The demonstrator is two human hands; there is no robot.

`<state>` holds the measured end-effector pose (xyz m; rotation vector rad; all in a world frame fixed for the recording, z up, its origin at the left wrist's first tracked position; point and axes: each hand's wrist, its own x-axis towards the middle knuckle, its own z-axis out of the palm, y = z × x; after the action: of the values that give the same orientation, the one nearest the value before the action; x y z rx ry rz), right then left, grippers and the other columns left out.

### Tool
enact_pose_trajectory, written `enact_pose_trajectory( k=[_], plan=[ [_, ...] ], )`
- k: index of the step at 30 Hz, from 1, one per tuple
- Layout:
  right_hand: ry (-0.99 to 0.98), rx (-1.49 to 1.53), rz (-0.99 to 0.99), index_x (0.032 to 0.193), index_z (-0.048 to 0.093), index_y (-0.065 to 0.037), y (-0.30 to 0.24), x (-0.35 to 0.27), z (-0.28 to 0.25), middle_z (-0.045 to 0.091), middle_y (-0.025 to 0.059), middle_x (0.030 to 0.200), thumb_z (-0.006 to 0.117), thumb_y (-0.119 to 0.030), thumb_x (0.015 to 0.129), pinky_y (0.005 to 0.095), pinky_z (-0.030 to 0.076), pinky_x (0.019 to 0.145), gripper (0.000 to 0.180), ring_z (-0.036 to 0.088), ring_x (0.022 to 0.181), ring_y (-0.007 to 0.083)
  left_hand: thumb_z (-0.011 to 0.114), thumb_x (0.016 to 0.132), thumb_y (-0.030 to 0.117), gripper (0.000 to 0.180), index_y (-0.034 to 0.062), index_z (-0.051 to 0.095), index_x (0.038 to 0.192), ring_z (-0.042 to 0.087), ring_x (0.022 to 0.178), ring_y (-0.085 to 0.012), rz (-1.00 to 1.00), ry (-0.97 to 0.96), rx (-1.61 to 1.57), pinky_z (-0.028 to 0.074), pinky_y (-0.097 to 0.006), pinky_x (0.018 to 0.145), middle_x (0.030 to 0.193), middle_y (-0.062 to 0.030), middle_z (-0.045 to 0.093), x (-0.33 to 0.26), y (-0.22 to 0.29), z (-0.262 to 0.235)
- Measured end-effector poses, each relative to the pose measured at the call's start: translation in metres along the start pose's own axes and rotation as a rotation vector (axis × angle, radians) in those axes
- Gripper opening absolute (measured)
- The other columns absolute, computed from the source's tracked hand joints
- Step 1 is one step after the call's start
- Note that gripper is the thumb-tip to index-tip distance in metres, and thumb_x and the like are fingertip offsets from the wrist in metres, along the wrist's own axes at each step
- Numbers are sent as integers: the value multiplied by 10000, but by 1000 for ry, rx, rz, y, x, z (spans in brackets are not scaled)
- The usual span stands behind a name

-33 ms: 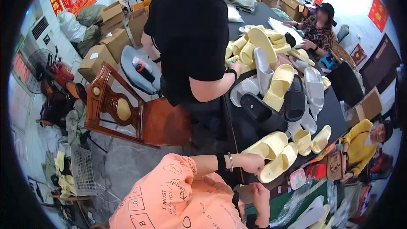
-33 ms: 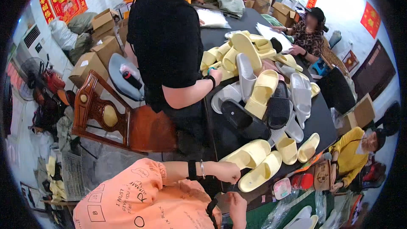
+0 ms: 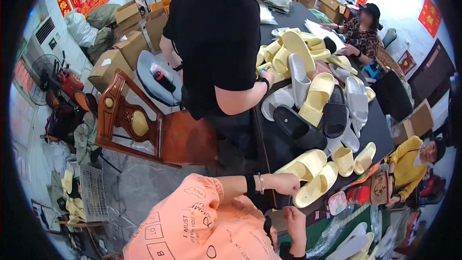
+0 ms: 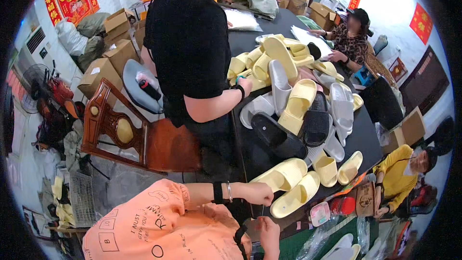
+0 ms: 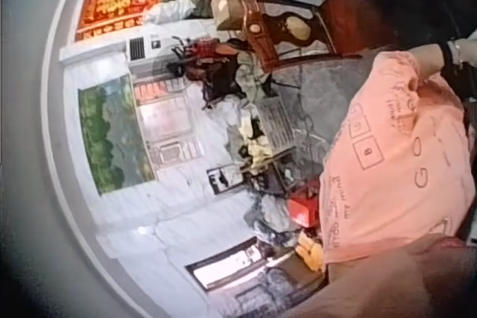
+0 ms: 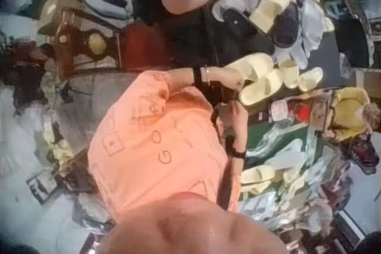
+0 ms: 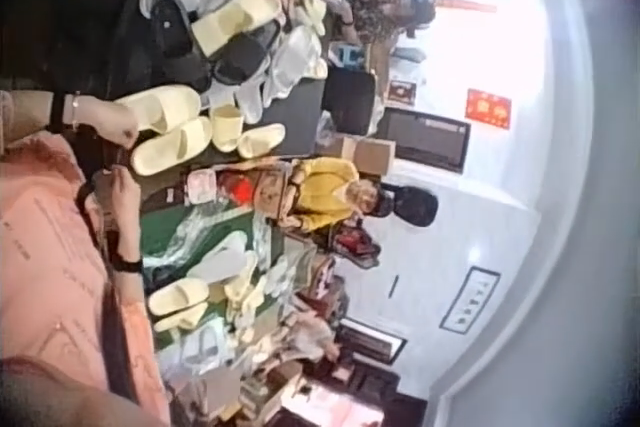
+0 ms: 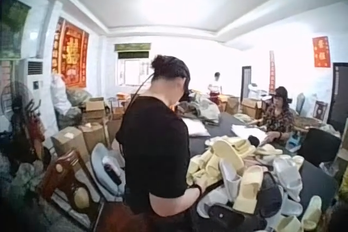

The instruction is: Inspecting and trimming excess material from freshly manufactured slippers in a workshop.

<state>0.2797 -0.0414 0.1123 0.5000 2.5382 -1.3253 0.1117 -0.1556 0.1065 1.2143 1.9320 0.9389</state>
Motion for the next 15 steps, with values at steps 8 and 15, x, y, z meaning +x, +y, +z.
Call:
enact_pose_trajectory(
  k=[8, 15],
  plan=[
    [58, 685, 247, 874, 589, -22, 26, 43, 22, 433, -8, 594, 434, -169, 890, 201, 334, 454, 214, 401, 502, 64, 628, 723, 260, 371, 0, 559, 977, 591, 855, -338, -366, 439, -5, 479, -408, 727, 891, -209, 607, 13, -105, 17],
    [112, 987, 398, 936, 508, -11, 14, 55, 29, 304, -66, 572, 398, -172, 912, 190, 243, 431, 197, 280, 464, 37, 631, 740, 291, 384, -26, 550, 942, 613, 794, -337, -330, 266, -41, 484, -391, 681, 838, -211, 617, 14, -104, 35]
  ],
)
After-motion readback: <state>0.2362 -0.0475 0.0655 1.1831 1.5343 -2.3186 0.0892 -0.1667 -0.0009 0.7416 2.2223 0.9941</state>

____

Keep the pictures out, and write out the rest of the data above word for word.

RESULT OF THIS TASK:
The demonstrator is two human hands; there is no robot.

`<state>` holds the measured end-effector pose (xyz m; rotation vector rad; all in a world frame fixed for the recording, z up, its origin at the left wrist's first tracked position; point and axes: each hand's wrist, its own x-axis towards the middle knuckle, its own z-axis out of the palm, y = z × x; after the action: of the values that give the same orientation, the one nearest the value before the action; x y z rx ry rz), right then left, grippers and the other columns left out.

### Tool
enact_pose_trajectory, written `enact_pose_trajectory( k=[_], plan=[ [_, ...] ], )`
- k: index of the step at 30 Hz, from 1, one per tuple
- Layout:
  right_hand: ry (-0.99 to 0.98), rx (-1.49 to 1.53), rz (-0.99 to 0.99), index_x (0.032 to 0.193), index_z (-0.048 to 0.093), index_y (-0.065 to 0.037), y (-0.30 to 0.24), x (-0.35 to 0.27), z (-0.28 to 0.25), middle_z (-0.045 to 0.091), middle_y (-0.025 to 0.059), middle_x (0.030 to 0.200), thumb_z (-0.006 to 0.117), thumb_y (-0.119 to 0.030), thumb_x (0.015 to 0.129), pinky_y (0.005 to 0.095), pinky_z (-0.030 to 0.076), pinky_x (0.019 to 0.145), gripper (0.000 to 0.180), ring_z (-0.036 to 0.088), ring_x (0.022 to 0.181), ring_y (-0.007 to 0.083)
  left_hand: thumb_z (-0.011 to 0.114), thumb_x (0.016 to 0.132), thumb_y (-0.030 to 0.117), gripper (0.000 to 0.180), index_y (-0.034 to 0.062), index_z (-0.051 to 0.095), index_x (0.038 to 0.192), ring_z (-0.042 to 0.087), ring_x (0.022 to 0.178), ring_y (-0.085 to 0.012), rz (-1.00 to 1.00), ry (-0.97 to 0.96), rx (-1.61 to 1.57), pinky_z (-0.028 to 0.074), pinky_y (-0.097 to 0.006), pinky_x (0.018 to 0.145), middle_x (0.030 to 0.193), middle_y (-0.062 to 0.030), middle_z (-0.045 to 0.093), x (-0.33 to 0.26), y (-0.22 to 0.29), z (-0.262 to 0.235)
- Measured end-effector poses, each relative to the pose measured at the call's start: translation in metres along the start pose's own axes and rotation as a rotation vector (axis × angle, radians) in those axes
- Gripper opening absolute (measured)
- The other columns absolute, computed from the source's tracked hand joints
- Step 1 is one step after the call's start
- Note that gripper is the thumb-tip to index-tip distance in metres, and thumb_x and the like are fingertip offsets from the wrist in metres, along the wrist's own axes at each step
- Numbers are sent as integers: the value multiplied by 10000, but by 1000 for ry, rx, rz, y, x, z (spans in brackets are not scaled)
- The usual span stands behind a name

-33 ms: 
-33 ms: 
+0 ms: 
+0 ms: 
+0 ms: 
+0 ms: 
+0 ms: 
+0 ms: 

The instruction is: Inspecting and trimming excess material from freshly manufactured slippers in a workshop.

<state>0.2797 -0.0414 0.1123 0.5000 2.5382 -1.3253 0.1117 -0.1556 0.1065 1.2143 1.9320 0.9389</state>
Motion for the next 15 steps, with values at steps 8 and 15, x, y, z meaning +x, +y, +z.
Call:
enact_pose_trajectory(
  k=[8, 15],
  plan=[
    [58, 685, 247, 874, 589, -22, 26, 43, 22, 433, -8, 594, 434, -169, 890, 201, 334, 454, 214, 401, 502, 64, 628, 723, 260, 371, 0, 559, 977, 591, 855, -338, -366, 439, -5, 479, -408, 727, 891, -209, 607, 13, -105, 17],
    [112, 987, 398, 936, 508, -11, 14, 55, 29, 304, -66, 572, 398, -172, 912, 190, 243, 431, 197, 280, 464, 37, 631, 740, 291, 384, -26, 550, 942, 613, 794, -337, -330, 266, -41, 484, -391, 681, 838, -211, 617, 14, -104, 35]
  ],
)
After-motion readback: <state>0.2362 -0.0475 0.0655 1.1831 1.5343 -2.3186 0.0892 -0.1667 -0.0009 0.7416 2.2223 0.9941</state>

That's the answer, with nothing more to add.